Tracking.addStatusListener(({ active }) => { ... });

Battery optimization

await Tracking.openBatterySettings();

OEMs may still restrict background work; combining a foreground service + user opt-out of optimization is the practical maximum on stock Android.

Backend contract

REST

POST to serverUrl with Content-Type: application/json and body:

{
  "latitude": 19.076,
  "longitude": 72.8777,
  "timestamp": 1711728000123,
  "driverId": "driver-123",
  "accuracy": 12.5,
  "speed": 8.2,
  "bearing": 90.0
}

Optional headers come from restHeaders.

WebSocket

When socketTransport is websocket (or inferred), each fix is sent as a text frame containing the same JSON string. Use wss:// or ws:// URLs (or https:// / http://, which are normalized to WebSocket schemes).

Socket.IO

When socketTransport is socket.io (or the URL suggests it), the client connects with the socket.io-java-client and emits event name location with a JSON object payload (same fields as above). Point socketUrl at your server origin, e.g. https://api.example.com (path /socket.io is default).

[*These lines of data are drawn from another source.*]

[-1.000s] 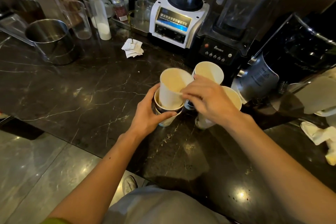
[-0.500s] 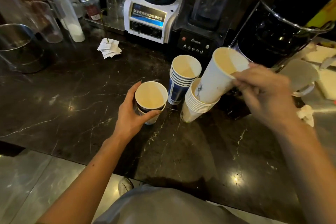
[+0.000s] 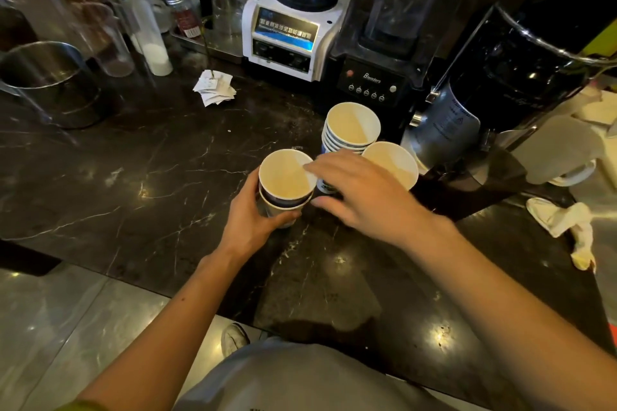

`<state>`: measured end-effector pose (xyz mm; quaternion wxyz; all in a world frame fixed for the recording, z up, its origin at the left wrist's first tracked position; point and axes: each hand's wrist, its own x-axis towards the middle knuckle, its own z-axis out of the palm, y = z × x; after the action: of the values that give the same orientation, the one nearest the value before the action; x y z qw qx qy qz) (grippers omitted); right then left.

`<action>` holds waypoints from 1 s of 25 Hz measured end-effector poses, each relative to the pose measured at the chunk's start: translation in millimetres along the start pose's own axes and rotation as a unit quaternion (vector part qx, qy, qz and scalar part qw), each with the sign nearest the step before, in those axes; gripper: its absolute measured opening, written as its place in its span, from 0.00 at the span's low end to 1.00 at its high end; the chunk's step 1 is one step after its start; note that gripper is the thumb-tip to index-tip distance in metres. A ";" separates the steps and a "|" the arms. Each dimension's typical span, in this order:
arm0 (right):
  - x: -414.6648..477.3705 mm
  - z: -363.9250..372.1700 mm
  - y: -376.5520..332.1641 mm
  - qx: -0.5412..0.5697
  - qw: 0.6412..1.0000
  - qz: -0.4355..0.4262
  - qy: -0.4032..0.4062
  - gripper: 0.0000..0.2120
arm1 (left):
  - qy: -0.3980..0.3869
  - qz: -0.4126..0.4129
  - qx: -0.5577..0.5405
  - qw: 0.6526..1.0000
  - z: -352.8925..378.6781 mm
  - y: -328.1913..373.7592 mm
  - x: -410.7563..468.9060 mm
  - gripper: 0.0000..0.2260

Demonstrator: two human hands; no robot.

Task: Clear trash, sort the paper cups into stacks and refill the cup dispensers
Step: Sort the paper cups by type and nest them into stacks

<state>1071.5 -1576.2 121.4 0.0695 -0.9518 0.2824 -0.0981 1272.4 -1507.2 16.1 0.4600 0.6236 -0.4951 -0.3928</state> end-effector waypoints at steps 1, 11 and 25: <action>12.2 11.4 -3.5 -0.006 0.999 -0.017 -0.041 0.18 | -0.001 0.000 -0.001 1.000 0.4 0.1 0.7 0.41; 18.3 -104.7 20.5 0.100 0.947 0.091 0.292 0.09 | -0.026 -0.012 0.021 0.999 0.3 -3.2 3.2 0.40; 15.6 -15.0 47.0 0.015 0.989 0.146 -0.031 0.20 | -0.020 -0.018 0.014 1.000 -3.8 -0.7 0.4 0.41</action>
<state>1056.2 -1625.0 129.4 0.1063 -0.9018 0.4144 -0.0615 1276.2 -1506.8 16.5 0.4338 0.6310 -0.4986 -0.4063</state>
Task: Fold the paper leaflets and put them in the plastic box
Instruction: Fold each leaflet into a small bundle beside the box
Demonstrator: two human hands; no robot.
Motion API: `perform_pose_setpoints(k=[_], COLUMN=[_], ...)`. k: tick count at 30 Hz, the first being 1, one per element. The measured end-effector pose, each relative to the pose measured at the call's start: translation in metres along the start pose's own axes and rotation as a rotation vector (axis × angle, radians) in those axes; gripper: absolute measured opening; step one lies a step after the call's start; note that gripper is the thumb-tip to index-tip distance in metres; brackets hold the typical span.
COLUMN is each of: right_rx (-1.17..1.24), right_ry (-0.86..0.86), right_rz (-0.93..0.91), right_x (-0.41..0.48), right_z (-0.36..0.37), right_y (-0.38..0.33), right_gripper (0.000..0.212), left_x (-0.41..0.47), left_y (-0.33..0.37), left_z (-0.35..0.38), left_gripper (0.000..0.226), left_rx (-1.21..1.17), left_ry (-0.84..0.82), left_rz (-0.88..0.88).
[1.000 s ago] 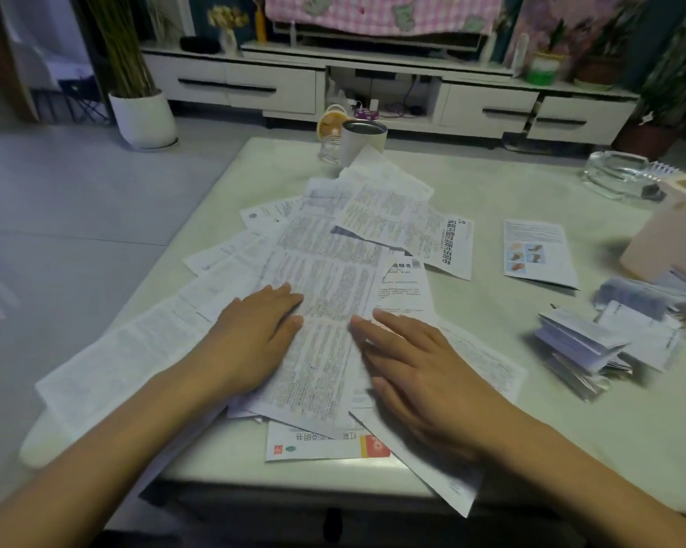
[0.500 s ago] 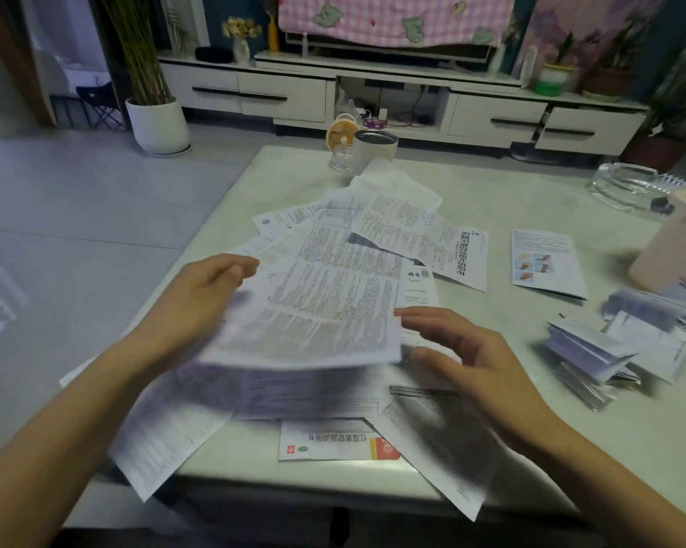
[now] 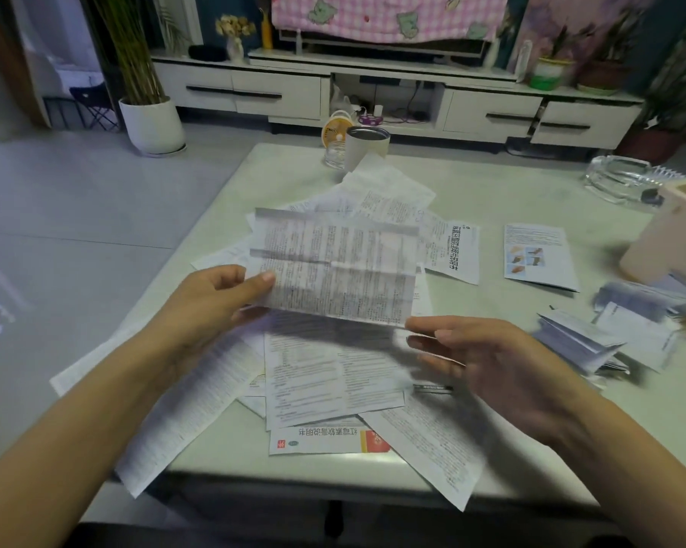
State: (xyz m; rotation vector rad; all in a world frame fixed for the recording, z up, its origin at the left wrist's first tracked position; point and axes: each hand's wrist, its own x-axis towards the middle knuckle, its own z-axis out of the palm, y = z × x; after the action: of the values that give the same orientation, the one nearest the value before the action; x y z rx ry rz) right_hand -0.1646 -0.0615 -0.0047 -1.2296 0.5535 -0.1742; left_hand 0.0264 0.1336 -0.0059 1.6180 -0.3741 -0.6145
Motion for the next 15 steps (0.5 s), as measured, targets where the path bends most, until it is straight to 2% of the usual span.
perform_pose_setpoints(k=[3,6,8,9,10,11,15], right_rx=[-0.237,-0.742,-1.042,-1.140,-1.209,-1.272,-1.462], right_ry=[0.128,0.347,0.319,0.288,0.261,0.233,0.054], right_rz=[-0.167,-0.675,-0.967,-1.038,-1.073,-1.087,-1.014], right_x=[0.001,0.004,0.008,0.009,0.011,0.012,0.017], right_z=[0.002,0.004,0.003,0.005,0.007,0.010,0.011], right_y=[0.009,0.021,0.028,0.030,0.033,0.035,0.043], right_gripper=[0.025,0.020,0.030,0.033,0.036,0.040,0.063], left_x=[-0.004,-0.013,-0.016,-0.016,-0.017,-0.018,-0.031], left_y=[0.002,0.003,0.000,-0.003,-0.004,-0.004,-0.006], left_z=[0.014,0.030,0.039,0.041,0.043,0.047,0.061], left_gripper=[0.017,0.011,0.009,0.005,0.004,0.012,0.057], left_rx=[-0.034,-0.224,-0.221,-0.195,-0.178,-0.174,-0.200], left_ry=[0.101,0.154,0.220,0.261,0.295,0.310,0.227], left_rz=[0.024,-0.042,-0.059,-0.063,-0.065,-0.063,-0.080])
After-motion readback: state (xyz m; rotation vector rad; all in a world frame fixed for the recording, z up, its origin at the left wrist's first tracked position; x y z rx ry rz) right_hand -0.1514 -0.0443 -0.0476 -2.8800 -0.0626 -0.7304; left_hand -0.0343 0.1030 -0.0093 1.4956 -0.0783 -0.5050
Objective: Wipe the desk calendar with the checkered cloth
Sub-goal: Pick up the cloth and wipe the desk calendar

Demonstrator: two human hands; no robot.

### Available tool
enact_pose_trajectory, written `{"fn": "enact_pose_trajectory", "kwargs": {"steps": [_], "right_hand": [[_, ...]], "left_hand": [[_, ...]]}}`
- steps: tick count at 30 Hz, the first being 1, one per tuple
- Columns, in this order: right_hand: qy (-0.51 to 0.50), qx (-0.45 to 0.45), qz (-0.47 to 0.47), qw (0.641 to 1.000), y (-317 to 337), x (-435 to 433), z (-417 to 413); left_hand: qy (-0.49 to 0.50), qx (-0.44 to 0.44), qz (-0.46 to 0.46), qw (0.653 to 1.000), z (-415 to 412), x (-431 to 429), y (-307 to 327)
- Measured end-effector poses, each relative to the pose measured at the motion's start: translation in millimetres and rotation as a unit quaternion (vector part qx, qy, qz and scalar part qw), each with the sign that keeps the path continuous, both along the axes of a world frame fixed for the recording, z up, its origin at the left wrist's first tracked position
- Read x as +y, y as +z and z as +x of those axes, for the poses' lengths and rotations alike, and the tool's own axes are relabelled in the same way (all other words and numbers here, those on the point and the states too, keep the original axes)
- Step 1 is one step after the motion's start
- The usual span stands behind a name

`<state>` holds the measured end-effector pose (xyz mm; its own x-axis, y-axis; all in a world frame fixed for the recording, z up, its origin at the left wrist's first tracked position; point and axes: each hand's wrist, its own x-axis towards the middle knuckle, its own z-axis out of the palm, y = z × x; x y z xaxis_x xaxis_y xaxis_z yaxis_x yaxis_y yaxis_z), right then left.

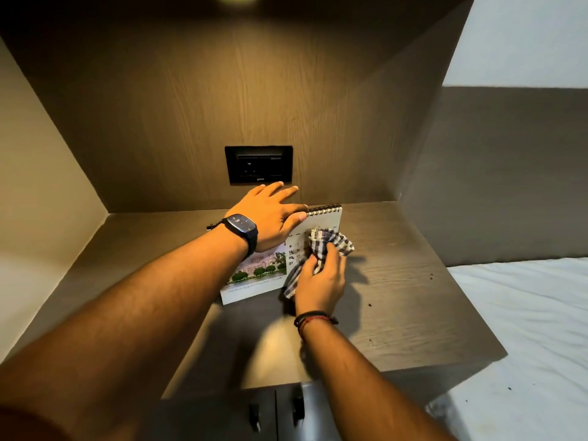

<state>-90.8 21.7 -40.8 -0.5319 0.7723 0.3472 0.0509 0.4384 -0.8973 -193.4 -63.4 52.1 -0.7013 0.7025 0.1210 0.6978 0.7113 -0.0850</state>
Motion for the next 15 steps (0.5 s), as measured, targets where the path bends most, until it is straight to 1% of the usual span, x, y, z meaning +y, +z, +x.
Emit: {"fn": "enact_pose_trajectory", "kwargs": {"steps": [3, 5, 7, 10, 12, 13, 15], "right_hand": [[0.083, -0.022, 0.062, 0.994, -13, -12, 12], [0.112, -0.037, 0.088, 0.989, -19, -11, 18], [0.089, -0.048, 0.061, 0.993, -17, -4, 15], [-0.001, -0.049, -0.037, 0.998, -3, 2, 3], [-0.020, -0.043, -0.051, 0.998, 3, -3, 0], [0.002, -0.046, -0.038, 0.998, 3, -8, 1], [0.088, -0.066, 0.022, 0.994, -6, -18, 8]], "left_hand": [[-0.005, 0.002, 0.004, 1.000, 0, -1, 0], [-0.005, 0.000, 0.004, 1.000, -1, -1, 0], [-0.006, -0.003, 0.004, 1.000, -1, -1, 0], [-0.004, -0.003, 0.005, 1.000, 0, 0, 0], [-0.001, 0.000, 0.004, 1.000, 0, 0, 0], [-0.001, 0.002, 0.005, 1.000, 0, -1, 0], [-0.006, 0.003, 0.008, 1.000, -1, -1, 0]]}}
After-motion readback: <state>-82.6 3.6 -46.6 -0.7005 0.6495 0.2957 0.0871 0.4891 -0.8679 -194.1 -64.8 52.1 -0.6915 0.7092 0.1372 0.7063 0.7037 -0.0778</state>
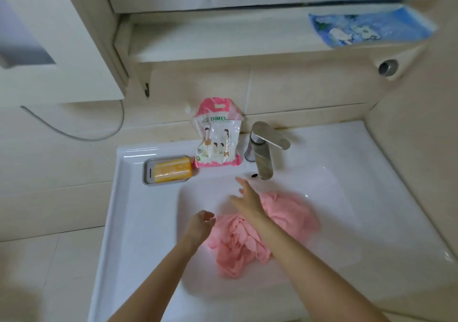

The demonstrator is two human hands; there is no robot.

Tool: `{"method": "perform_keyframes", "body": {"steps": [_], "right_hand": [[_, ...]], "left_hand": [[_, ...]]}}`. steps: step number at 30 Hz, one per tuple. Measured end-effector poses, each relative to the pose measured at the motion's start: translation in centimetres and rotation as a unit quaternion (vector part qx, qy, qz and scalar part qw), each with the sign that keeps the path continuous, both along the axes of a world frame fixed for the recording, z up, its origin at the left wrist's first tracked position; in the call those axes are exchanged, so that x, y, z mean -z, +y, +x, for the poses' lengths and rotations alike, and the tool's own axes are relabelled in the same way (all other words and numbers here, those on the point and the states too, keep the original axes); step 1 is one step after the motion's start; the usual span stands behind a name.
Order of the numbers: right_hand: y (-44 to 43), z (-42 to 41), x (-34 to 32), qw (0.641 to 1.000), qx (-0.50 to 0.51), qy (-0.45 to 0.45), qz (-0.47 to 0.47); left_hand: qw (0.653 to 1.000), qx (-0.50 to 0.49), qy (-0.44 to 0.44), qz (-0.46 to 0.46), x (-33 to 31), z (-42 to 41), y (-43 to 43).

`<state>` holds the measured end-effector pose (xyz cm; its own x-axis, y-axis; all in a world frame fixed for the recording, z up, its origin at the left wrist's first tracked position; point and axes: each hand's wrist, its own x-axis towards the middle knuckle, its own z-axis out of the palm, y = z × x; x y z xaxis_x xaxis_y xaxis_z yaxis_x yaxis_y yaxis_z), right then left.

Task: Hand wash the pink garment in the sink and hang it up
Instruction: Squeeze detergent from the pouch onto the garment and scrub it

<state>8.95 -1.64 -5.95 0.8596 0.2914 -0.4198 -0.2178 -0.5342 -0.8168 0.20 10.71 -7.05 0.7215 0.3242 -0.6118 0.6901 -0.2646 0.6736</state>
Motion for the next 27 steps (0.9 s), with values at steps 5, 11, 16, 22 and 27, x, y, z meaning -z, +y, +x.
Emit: {"method": "perform_keyframes", "body": {"steps": [5, 11, 16, 22, 27], "right_hand": [[5.8, 7.2, -1.4, 0.993, 0.108, -0.023, 0.028], [6.6, 10.0, -1.3, 0.993, 0.088, -0.033, -0.067], [5.3, 7.9, 0.9, 0.991, 0.133, 0.016, -0.012], [4.3, 5.6, 1.0, 0.995, 0.067, -0.075, -0.011], [2.1, 0.7, -0.2, 0.972, 0.040, -0.216, -0.084]], "left_hand": [[1.000, 0.026, 0.008, 0.013, 0.0, -2.0, 0.6], [1.000, 0.025, 0.001, 0.003, -0.1, -4.3, 0.3], [1.000, 0.030, -0.005, -0.005, -0.7, -4.1, -0.4], [0.999, 0.038, -0.026, 0.008, -1.4, -2.7, -1.1], [0.996, -0.072, -0.056, -0.004, -1.9, -1.7, -0.6]]}}
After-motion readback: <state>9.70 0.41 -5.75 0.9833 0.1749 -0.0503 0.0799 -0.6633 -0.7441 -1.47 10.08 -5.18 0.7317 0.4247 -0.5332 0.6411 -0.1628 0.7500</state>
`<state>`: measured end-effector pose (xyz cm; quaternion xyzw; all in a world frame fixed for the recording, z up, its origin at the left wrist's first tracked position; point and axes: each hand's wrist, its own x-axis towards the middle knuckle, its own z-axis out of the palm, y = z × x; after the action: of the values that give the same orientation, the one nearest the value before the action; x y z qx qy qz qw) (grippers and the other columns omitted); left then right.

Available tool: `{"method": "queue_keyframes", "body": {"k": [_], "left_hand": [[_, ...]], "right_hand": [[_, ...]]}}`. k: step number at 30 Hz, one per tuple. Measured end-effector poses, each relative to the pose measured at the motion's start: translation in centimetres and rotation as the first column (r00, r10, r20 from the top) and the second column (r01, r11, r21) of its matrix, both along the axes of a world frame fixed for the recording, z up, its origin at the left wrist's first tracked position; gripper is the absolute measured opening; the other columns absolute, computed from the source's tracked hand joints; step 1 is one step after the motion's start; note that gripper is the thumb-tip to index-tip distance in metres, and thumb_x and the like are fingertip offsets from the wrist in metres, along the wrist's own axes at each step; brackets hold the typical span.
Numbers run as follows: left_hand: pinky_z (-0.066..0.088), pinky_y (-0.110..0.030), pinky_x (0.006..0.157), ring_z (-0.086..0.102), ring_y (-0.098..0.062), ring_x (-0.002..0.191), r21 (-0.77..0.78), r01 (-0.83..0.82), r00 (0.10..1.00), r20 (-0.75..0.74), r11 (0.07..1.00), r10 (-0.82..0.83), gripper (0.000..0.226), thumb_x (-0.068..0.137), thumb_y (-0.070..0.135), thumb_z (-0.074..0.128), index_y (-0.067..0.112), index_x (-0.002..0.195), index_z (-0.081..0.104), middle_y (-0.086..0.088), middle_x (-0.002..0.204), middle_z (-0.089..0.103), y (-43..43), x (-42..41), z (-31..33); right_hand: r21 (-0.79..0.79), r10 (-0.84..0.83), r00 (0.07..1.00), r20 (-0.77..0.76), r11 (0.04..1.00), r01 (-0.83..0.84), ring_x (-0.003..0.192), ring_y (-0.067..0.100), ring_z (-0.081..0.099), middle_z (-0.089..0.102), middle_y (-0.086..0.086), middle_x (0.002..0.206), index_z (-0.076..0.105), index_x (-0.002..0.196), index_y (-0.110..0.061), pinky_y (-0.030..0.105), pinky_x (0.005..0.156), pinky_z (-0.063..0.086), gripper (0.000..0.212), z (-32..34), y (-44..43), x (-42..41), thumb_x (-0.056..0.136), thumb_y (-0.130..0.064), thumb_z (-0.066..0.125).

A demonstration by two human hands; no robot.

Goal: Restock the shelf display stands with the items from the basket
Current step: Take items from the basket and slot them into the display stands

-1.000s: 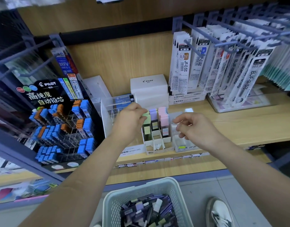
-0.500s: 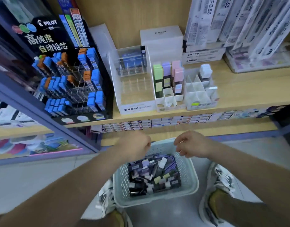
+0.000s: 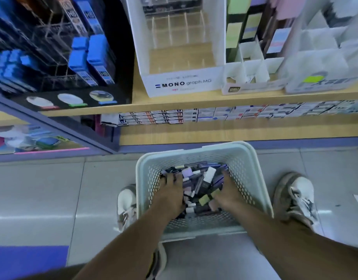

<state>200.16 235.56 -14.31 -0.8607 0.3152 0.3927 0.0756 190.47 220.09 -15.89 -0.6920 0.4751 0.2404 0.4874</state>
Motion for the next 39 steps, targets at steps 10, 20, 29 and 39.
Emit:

Native implementation notes

  • Service: LocationForegroundService, foregroundServiceType="location"
  • Location: Google Play services FusedLocationProviderClient, balanced power by default (tunable in native code if you fork)
  • Boot: BootCompletedReceiver restarts the service when autoStartOnBoot is true and tracking was active
  • Queue: filesDir/rn_blt_location_queue.jsonl, capped length 2000

Example app

This repository’s root React Native app depends on the package via file:./packages/react-native-background-live-tracking and includes a minimal driver-style UI in App.tsx.

Changelog

1.0.1

  • Richer package.json (exports, react-native entry, repository / bugs placeholders—replace your-username with your GitHub).
  • README: where to import the API and that map/server URLs are per-app, not fixed in the package.

1.0.0

  • Initial release: Android foreground tracking, REST / WebSocket / Socket.IO, queue, optional Static Maps notification preview.